The bathroom stool wobbled under my feet as I reached toward the top of my front door and opened the clear plastic tube from Rob Dunn’s lab. I pulled out a pair of long cotton-tipped sticks, and carefully scrubbed the top of the doorframe with them, turning them around and around until they were well coated with dust and crud. Mission completed, I popped the dirty sticks back into their sterile tube, found the matching “outside” tube, and headed out into the snow to sample the other side of the door.
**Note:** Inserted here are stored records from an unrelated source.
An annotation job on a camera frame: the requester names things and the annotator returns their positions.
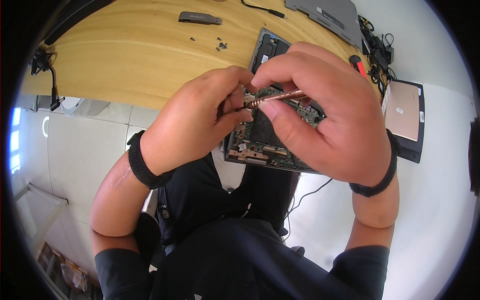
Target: red tool handle
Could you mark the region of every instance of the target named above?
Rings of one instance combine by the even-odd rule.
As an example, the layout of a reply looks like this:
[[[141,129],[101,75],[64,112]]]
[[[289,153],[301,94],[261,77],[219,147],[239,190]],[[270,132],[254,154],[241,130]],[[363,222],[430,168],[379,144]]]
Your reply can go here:
[[[348,59],[350,61],[350,65],[357,70],[365,79],[367,79],[367,73],[365,73],[365,68],[363,67],[363,63],[361,62],[360,57],[358,55],[352,55]]]

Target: screwdriver
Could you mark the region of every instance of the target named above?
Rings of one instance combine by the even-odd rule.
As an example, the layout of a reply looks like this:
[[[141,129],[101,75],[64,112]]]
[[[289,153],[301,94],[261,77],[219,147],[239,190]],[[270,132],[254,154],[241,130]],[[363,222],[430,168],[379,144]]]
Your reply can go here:
[[[280,101],[288,100],[288,99],[299,100],[299,99],[306,98],[306,97],[308,97],[308,96],[306,96],[304,92],[302,92],[299,88],[296,88],[296,89],[291,90],[289,92],[284,92],[284,93],[280,93],[280,94],[276,94],[276,95],[268,95],[268,96],[263,96],[263,97],[260,97],[260,98],[256,98],[255,100],[250,101],[249,103],[245,104],[243,107],[237,108],[236,111],[239,111],[239,110],[244,109],[244,108],[249,108],[249,109],[258,108],[258,105],[260,103],[265,102],[265,101],[269,101],[269,100],[280,100]]]

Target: desk surface
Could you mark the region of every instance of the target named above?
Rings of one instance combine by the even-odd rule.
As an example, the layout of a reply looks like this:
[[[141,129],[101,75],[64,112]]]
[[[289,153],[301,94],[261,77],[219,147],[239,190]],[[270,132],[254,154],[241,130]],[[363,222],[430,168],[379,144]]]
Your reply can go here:
[[[248,8],[240,0],[117,0],[47,47],[56,53],[52,66],[58,94],[161,109],[182,84],[207,70],[229,65],[248,68],[262,27],[290,43],[322,46],[345,62],[353,54],[366,61],[361,51],[307,15],[285,8],[282,0],[250,2],[280,11],[288,19]],[[209,13],[223,23],[179,23],[182,11]],[[217,37],[228,43],[227,49],[215,49]],[[50,72],[37,76],[29,72],[22,93],[50,95]]]

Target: leg
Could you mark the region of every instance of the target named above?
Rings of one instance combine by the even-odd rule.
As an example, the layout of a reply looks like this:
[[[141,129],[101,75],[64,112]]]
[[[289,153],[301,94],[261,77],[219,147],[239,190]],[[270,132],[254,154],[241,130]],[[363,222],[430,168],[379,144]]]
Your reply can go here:
[[[300,173],[266,167],[245,168],[240,186],[232,192],[242,207],[251,203],[245,217],[268,221],[280,231]]]
[[[164,245],[179,243],[200,226],[245,210],[222,189],[211,153],[177,168],[170,182],[159,189],[158,205]]]

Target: right hand
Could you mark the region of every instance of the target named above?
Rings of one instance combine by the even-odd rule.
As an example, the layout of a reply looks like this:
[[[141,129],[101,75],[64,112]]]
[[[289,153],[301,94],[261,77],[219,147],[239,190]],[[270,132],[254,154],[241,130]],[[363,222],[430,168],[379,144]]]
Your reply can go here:
[[[305,42],[261,65],[252,85],[300,88],[325,111],[315,130],[284,102],[259,109],[271,120],[282,143],[311,168],[333,179],[375,186],[391,158],[380,101],[368,81],[326,49]]]

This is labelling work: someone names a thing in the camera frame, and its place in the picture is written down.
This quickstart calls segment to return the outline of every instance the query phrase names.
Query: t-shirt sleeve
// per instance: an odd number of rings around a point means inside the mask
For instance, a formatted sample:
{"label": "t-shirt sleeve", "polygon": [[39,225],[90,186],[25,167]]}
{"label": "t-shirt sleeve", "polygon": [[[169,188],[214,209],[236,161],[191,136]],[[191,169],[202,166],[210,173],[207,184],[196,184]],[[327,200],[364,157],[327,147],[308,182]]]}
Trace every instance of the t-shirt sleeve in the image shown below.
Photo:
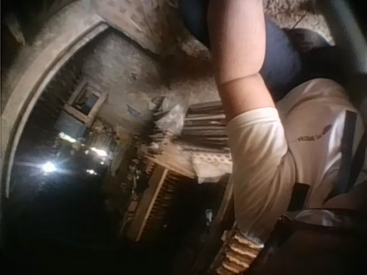
{"label": "t-shirt sleeve", "polygon": [[260,108],[232,119],[227,134],[236,222],[248,238],[262,242],[286,212],[295,180],[284,128],[275,108]]}

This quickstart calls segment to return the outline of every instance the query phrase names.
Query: white t-shirt
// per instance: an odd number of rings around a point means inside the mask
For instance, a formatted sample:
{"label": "white t-shirt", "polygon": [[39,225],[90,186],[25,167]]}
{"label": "white t-shirt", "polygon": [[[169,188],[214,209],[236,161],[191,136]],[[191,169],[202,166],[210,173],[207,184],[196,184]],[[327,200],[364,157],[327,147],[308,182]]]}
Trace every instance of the white t-shirt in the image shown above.
{"label": "white t-shirt", "polygon": [[[343,87],[308,81],[275,108],[242,113],[227,126],[239,228],[264,241],[287,211],[294,183],[310,185],[306,207],[321,207],[336,181],[347,110],[357,110]],[[353,154],[364,133],[357,118]]]}

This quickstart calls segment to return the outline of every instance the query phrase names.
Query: person
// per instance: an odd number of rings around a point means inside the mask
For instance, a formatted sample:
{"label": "person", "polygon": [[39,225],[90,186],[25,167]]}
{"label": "person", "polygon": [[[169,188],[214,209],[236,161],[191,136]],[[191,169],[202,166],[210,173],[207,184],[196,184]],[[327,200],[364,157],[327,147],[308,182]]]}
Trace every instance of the person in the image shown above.
{"label": "person", "polygon": [[[287,210],[322,207],[346,190],[361,116],[341,85],[335,47],[314,32],[280,29],[262,0],[181,0],[179,12],[212,52],[237,225],[264,243]],[[303,50],[300,34],[314,47]]]}
At this point, the only thing my inside and outside samples tell me is that my house would never pass a white-glove test. (Have I ever dusted the top of the door?) But once they’re back at the Dunn lab at NC State University, ten years of door crud will be transformed into tiny samples of rural Massachussetts microbial life. The project, “Wild Life of Our Homes” is very much like the lab’s ongoing “Belly Button Biodiversity” project – by sampling a part of the house that rarely gets cleaned, the research team think they’ll get a snapshot of the bacteria and fungus that make up an invisible part of our environment. They’ll use DNA fingerprinting techniques to identify the species of microbe that were floating around my house, and compare my household bacteria with the microbial biota of other homes to find whether their diversity falls into any sort of pattern – whether regional (my house might have more cold-tolerant bacteria than my sister’s house in North Carolina) or by lifestyle (my dog and cat may encourage a different set of microbes than my neighbor’s guinea pigs). Ultimately, the lab wants to build an atlas of household microbes, and find out whether the tiniest inhabitants of a house are affected by the way people live.
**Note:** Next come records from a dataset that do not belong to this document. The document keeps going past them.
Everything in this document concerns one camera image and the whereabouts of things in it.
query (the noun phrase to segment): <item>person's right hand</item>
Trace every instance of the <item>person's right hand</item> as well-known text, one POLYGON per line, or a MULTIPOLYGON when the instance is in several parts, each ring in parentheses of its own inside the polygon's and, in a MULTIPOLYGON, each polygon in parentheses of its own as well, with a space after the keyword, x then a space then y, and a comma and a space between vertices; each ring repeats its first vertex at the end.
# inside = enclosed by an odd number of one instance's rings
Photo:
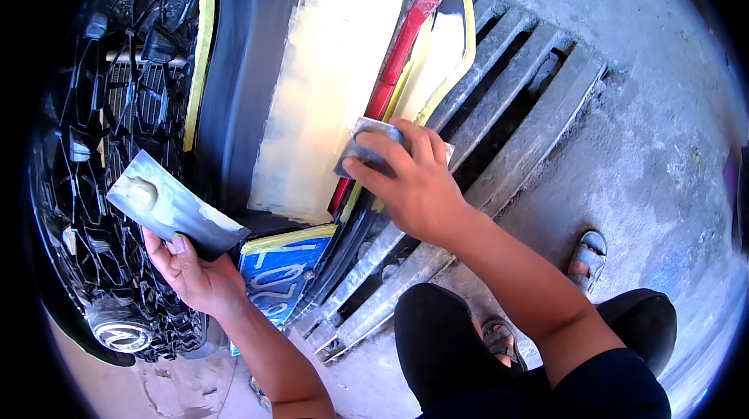
POLYGON ((189 238, 174 234, 172 243, 164 245, 145 227, 143 240, 151 262, 177 297, 192 309, 220 323, 238 315, 247 302, 247 286, 229 255, 207 262, 198 258, 189 238))
POLYGON ((355 158, 343 168, 385 204, 393 223, 409 236, 448 248, 456 227, 478 211, 463 199, 447 170, 445 143, 428 128, 392 119, 411 143, 411 155, 397 141, 377 133, 359 133, 356 141, 376 152, 396 172, 390 179, 355 158))

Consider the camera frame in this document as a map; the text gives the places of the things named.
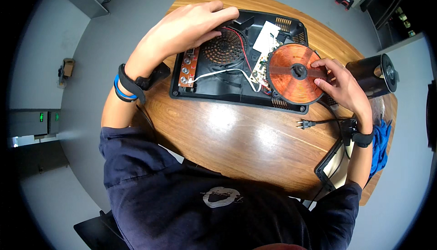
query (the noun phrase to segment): gray floor
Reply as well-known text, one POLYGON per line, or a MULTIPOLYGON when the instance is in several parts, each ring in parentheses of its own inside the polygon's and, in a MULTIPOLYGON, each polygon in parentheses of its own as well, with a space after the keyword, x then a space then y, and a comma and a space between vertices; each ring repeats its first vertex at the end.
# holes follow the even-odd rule
MULTIPOLYGON (((364 56, 379 50, 373 26, 359 9, 346 12, 334 0, 277 0, 324 23, 364 56)), ((104 159, 98 151, 100 118, 118 65, 165 14, 174 0, 112 0, 111 15, 88 24, 74 54, 74 77, 62 100, 63 148, 71 168, 91 198, 104 210, 109 203, 103 186, 104 159)))

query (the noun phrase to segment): red wire
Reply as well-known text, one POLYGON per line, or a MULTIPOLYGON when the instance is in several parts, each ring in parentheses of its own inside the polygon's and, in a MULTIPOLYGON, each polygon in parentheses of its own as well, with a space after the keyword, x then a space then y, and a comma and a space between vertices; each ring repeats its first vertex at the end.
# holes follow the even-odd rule
POLYGON ((247 60, 246 52, 244 51, 244 43, 243 43, 243 39, 241 38, 241 36, 237 33, 237 31, 232 30, 231 28, 223 27, 223 29, 231 30, 232 32, 237 34, 238 38, 241 41, 241 48, 243 49, 244 58, 246 59, 247 65, 249 67, 249 71, 252 72, 252 69, 250 68, 249 61, 247 60))

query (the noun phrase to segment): wooden table
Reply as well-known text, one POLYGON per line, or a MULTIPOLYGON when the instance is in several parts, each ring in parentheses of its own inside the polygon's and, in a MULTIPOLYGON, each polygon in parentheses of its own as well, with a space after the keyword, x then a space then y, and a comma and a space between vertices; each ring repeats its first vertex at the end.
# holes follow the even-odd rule
MULTIPOLYGON (((176 0, 167 13, 179 6, 211 0, 176 0)), ((221 0, 225 7, 256 10, 299 19, 308 30, 309 47, 322 58, 336 58, 342 64, 362 59, 363 55, 338 34, 308 15, 274 0, 221 0)), ((164 62, 173 68, 176 56, 164 62)), ((318 103, 306 115, 212 102, 175 100, 169 97, 170 77, 146 95, 145 108, 157 132, 174 151, 212 171, 232 178, 263 181, 284 188, 293 197, 313 199, 321 183, 314 174, 338 138, 333 124, 297 128, 301 118, 330 119, 330 113, 318 103)), ((390 94, 394 120, 389 146, 396 124, 397 100, 390 94)), ((352 113, 342 107, 339 117, 352 113)), ((381 172, 363 191, 364 205, 373 192, 381 172)))

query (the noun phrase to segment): box
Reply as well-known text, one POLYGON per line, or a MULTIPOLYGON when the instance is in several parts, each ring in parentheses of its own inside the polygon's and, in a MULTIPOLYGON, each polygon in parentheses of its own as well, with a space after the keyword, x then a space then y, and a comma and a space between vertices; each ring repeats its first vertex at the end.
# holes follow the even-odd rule
POLYGON ((64 59, 64 76, 71 76, 73 73, 74 63, 74 59, 64 59))

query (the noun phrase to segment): black cylinder
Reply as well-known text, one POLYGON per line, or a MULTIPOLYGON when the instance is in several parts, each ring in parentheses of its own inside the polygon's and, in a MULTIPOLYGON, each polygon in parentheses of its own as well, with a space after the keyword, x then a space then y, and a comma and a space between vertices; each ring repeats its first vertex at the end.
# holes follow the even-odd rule
POLYGON ((368 98, 396 91, 399 75, 386 54, 372 56, 346 64, 368 98))
If you want to participate and are willing to wait a few months for the lab to work through their current backlog of samples, you can sign up for a sampling kit on the project website. You’ll get a set of cotton swabs to swipe up dust around your house, and a questionnaire that asks (among other things) about the macroscopic animals that live in and around your house (in my case, kids, pets, and chickens), the cleaning products you like to use, and whether any of your housemates have allergies.
Really like the blog, appreciate the share!